Elena Conis: Thank you so much. It’s a pleasure to be here.

Laura: Can we just establish: What is DDT?

Elena: Very simply put, it’s a chemical that kills insects. DDT stands for dichloro-diphenyl-trichloroethane, and for obvious reasons the popular way of referring to it became DDT.

Laura: Why was it used in the first place? Where did it come from?

Elena: It was synthesized for the first time back in the 1870s. In the 1930s, a Swiss chemist was looking for new chemicals to kill bugs. At the time, we were using some really toxic things to control insects on crops and elsewhere—things that contain lead and arsenic. This chemist was going through some compounds to see if there was anything better out there, and he stumbled across DDT. It became an incredibly important chemical during World War II, because as something that was so much safer than the previous generation of insect killers, people started using it in ways that we had never used insecticides (as they were then called). They started dusting them and spraying them on people, spraying them in their bedrooms, on their mattresses, on their clothing.

Laura: So it’s really this chemical that’s associated with the midcentury.

Elena: It really is.

Laura: One of the things I remember hearing about DDT is that it was particularly useful in controlling malaria.

Elena: Yes. This is part of the reason why it became so popular in World War II. We very quickly realized that if you covered areas where mosquitoes were breeding with DDT, you could really reduce the spread of that disease. So in World War II, we sprayed—especially in the Pacific—entire islands with DDT. We sprayed it from above using war planes that were rigged with massive tanks so that the DDT was really just rained down. Of course it didn’t just kill the mosquitoes. It killed flies and beneficial insects too. It had these unintended consequences that folks immediately weren’t too concerned with.

Alex: It sounds like it was treated as sort of a miracle chemical. We were using it with abandon. At any point were people then concerned about side effects? Were they concerned that it might actually not be a miracle chemical?

Elena: Absolutely. This was a chemical that was being tested in the 1940s by folks in a lot of different places.

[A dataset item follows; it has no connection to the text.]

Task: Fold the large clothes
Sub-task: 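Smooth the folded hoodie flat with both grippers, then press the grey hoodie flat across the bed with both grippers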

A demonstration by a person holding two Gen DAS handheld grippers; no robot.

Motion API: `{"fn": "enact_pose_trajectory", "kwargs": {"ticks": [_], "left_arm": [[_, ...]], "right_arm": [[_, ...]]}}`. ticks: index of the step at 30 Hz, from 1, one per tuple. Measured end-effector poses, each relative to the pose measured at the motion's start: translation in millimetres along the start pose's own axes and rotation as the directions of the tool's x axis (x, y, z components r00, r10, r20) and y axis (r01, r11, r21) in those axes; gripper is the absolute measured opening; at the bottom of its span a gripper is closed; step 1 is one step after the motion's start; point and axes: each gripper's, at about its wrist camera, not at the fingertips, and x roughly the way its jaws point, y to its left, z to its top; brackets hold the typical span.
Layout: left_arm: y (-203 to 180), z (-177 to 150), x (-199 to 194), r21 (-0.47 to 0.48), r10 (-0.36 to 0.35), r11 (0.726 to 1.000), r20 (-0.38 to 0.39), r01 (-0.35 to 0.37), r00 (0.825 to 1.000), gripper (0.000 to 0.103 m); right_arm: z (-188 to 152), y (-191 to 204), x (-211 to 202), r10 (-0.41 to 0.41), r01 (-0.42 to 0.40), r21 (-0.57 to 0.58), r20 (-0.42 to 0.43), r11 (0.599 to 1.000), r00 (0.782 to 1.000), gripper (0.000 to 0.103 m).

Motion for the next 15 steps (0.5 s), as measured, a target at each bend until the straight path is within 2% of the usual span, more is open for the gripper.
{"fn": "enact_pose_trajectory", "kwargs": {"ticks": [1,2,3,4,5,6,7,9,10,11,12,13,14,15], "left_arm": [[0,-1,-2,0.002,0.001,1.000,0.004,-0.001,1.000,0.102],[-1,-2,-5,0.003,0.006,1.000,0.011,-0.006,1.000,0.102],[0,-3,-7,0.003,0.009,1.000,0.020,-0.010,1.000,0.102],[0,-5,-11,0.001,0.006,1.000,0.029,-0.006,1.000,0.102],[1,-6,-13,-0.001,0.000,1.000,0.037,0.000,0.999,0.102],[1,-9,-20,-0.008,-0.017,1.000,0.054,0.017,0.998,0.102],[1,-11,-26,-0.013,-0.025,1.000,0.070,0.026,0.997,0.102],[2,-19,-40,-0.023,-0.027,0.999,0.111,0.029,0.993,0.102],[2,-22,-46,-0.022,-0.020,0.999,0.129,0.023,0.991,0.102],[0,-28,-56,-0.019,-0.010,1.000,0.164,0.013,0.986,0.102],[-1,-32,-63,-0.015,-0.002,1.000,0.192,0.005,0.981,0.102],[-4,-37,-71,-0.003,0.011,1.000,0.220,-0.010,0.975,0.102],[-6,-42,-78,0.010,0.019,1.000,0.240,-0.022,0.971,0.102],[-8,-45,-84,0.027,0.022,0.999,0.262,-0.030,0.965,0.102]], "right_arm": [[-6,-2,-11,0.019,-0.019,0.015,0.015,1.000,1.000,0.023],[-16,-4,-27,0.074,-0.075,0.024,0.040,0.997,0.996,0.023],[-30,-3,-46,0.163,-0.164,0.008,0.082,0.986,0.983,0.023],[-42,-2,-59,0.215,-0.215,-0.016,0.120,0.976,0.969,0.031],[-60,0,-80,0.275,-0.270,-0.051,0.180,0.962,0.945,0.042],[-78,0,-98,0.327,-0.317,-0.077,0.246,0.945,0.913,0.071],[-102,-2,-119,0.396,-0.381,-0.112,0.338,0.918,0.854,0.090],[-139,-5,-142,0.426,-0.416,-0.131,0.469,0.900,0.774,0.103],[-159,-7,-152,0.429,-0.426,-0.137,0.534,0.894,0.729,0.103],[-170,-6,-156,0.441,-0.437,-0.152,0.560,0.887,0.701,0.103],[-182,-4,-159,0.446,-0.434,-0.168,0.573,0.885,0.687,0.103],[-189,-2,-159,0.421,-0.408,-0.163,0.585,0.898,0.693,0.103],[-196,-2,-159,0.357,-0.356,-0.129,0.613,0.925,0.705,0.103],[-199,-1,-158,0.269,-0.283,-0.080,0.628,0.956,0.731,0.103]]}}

U.S. government scientists were just one group that was studying DDT. The Nazis were studying it at the same time, and they actually were really worried about its unintended consequences, so they shelved it and decided not to use it. In the U.S. there were scientists who were working in the entomology division, essentially, of the U.S. Department of Agriculture, who were just so taken by its power that they decided to move forward with it. Then there were scientists at the Food and Drug Administration who were really worried about some of its effects and said, “We should probably study this for at least seven, eight more months before we go any further.” The Army said, “OK, thank you for your opinion, you guys can keep studying it—we’re just going to go ahead and use it.”

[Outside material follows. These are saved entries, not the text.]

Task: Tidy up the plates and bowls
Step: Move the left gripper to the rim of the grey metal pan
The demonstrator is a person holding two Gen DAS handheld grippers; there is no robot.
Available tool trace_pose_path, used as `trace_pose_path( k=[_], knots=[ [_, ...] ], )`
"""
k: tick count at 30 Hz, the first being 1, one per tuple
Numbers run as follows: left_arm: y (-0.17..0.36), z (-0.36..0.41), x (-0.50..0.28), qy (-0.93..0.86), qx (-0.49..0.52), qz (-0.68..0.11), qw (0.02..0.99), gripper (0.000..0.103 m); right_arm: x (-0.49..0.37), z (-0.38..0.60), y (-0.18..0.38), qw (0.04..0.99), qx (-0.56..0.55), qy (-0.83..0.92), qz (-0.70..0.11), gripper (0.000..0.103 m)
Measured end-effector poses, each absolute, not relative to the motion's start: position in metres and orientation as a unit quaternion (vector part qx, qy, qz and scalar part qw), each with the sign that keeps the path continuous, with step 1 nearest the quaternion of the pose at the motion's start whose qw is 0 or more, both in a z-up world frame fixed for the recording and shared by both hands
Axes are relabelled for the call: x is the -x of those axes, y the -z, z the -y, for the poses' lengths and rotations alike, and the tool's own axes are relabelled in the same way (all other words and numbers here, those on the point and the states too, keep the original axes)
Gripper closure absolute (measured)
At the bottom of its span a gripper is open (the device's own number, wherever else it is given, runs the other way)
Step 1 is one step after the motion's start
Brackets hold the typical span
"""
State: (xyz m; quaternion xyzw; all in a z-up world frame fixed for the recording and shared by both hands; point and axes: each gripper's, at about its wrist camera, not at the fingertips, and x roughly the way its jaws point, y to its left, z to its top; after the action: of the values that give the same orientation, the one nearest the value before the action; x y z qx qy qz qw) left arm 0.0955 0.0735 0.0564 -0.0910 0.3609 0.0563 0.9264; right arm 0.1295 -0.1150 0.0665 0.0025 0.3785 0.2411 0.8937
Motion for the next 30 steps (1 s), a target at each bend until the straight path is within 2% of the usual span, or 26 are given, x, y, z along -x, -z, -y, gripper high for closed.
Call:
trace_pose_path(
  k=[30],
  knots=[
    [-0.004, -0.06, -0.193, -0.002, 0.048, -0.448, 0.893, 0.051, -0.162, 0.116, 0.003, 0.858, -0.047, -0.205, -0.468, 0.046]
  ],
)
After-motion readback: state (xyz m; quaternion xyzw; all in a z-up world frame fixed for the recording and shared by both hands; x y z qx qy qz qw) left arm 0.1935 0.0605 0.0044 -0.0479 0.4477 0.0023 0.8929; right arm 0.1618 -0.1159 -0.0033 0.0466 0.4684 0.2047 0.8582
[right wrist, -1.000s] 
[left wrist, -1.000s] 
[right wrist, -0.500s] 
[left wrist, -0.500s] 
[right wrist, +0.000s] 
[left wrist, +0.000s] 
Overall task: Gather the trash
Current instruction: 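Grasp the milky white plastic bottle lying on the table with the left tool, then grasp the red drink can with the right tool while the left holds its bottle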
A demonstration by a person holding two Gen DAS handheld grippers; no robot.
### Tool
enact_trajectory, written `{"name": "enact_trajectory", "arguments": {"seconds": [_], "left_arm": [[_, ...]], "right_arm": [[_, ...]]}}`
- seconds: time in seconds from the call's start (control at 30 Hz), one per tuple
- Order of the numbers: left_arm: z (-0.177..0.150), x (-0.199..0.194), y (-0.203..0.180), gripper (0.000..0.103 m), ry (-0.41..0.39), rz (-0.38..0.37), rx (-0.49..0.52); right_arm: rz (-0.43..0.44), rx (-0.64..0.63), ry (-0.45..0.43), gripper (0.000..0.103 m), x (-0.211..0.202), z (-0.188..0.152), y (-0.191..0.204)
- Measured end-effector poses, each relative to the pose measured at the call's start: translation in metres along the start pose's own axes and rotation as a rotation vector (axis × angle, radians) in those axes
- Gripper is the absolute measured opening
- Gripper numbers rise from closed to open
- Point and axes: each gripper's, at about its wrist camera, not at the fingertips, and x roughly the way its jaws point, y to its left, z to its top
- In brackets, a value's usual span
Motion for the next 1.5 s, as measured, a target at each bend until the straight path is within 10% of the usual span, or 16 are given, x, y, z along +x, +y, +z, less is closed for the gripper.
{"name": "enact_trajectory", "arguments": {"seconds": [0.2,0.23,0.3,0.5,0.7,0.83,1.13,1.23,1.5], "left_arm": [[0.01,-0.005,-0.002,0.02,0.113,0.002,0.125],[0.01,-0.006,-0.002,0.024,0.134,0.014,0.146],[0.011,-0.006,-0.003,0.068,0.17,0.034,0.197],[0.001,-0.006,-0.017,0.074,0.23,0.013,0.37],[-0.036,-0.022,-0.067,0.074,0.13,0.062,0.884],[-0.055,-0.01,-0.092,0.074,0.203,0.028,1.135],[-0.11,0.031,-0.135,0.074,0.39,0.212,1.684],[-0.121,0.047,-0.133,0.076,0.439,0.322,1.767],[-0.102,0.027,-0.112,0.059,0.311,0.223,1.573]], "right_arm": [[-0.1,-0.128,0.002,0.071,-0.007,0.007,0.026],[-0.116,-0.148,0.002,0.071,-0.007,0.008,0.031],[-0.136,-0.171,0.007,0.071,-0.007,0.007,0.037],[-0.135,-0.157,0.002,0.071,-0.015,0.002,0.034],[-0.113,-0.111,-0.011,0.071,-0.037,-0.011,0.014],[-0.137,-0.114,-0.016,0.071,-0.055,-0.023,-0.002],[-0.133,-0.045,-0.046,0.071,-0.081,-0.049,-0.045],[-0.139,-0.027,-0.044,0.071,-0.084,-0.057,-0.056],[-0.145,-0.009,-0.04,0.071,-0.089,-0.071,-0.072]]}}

Laura: It seems like there are two things here. One is that the poison that’s around could harm other animals—including humans—directly. The other is that even if it didn’t, just removing a huge chunk of the ecosystem—removing all insects—is also really bad, because insects do things. They keep plants healthy, they pollinate things, they contribute to soil health—all this stuff that you need to have a functioning agricultural system or ecosystem. You have to have some insects.

Elena: Absolutely. There was this farm columnist who also had a radio show back in the 1940s, Channing Cope. A bunch of DDT manufacturers sent him DDT because they were like, “Oh, he’s got a huge audience. Let’s get him to talk about it on his show.” He put it on his screens and on his door and on his cat and his pig and on his wife—he put it everywhere. After a couple of days, he was like, “This is an incredible chemical. And it also really scares me, because if we kill all the insects we’re going to be living in a world without flowers, without fruits, without vegetables. What are we going to be left with?” Some people heard that and they were really alarmed, and some people heard it and said, “That’s an exaggeration. You’re going too far. Don’t worry, it’s never going to get that bad.”

Laura: So there were concerns from early on. What brought this to Rachel Carson’s attention?

Elena: Late in the 1950s, she heard about a lawsuit on Long Island where somebody was suing both the local and federal Departments of Agriculture for spraying DDT to control a pest that was affecting large shade trees. This person’s name was Marjorie Spock. Her brother was the famous pediatrician Benjamin Spock. Marjorie Spock was trying to grow all of her food on her two-acre piece of land on Eastern Long Island. She didn’t want it sprayed with DDT, and her property got sprayed anyway. She was a person of some means, and she decided to take it to court. She got a judge to agree to hear the case, there was an article about it in a local New York paper, and Carson heard about it. When Marjorie Spock heard that Rachel Carson was interested, she flooded her with articles, journal articles, letters—just a ton of material. Once Carson started going through Spock’s papers, she would write back to Spock saying, “This is a gold mine, holy moly. There’s so much important information here.” To make a very long story short, so Silent Spring began.

Alex: You always want a sort of obsessive person of means to be a source for you when you’re looking into a story.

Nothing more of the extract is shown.